■ **Try it**:
Every line of the material below that holds the string "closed" should be copied.

■ **Given data**:
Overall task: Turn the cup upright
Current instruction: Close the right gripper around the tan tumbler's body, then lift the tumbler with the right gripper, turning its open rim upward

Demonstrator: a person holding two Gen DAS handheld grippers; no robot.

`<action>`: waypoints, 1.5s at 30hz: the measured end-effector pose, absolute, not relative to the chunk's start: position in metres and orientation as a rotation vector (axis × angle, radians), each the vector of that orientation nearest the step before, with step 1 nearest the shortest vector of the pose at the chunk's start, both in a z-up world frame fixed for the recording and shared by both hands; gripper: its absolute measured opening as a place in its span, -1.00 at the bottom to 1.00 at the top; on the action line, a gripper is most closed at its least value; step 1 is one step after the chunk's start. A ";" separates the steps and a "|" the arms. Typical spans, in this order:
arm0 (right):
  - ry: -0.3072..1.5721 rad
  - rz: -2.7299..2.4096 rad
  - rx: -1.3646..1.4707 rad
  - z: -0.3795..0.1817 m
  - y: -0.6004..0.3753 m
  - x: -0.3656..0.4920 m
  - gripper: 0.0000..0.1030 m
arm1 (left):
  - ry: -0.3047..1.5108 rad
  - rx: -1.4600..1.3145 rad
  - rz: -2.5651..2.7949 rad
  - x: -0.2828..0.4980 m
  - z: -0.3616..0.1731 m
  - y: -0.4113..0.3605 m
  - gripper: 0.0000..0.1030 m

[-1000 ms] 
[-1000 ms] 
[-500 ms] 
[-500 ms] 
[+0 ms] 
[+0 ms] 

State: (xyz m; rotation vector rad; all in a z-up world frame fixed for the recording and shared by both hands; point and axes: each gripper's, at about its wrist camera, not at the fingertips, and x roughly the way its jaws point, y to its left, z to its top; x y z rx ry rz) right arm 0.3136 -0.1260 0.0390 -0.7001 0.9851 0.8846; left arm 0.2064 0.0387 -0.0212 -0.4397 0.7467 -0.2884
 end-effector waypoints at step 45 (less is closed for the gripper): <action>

■ **Solution to the problem**:
`<action>`: waypoints, 1.5s at 30hz: the measured end-effector pose, absolute, not relative to the chunk's start: position in metres and orientation as a rotation vector (axis × angle, radians), each the vector of that orientation nearest the step before, with step 1 nearest the shortest vector of the pose at the chunk's start, both in a z-up world frame fixed for the recording and shared by both hands; gripper: its absolute measured opening as a place in its span, -1.00 at the bottom to 1.00 at the top; on the action line, a gripper is most closed at its least value; step 1 is one step after the chunk's start. A ";" separates the steps and a "|" the arms. Typical spans, in this order:
 end-effector waypoints at step 45 (less is closed for the gripper): <action>

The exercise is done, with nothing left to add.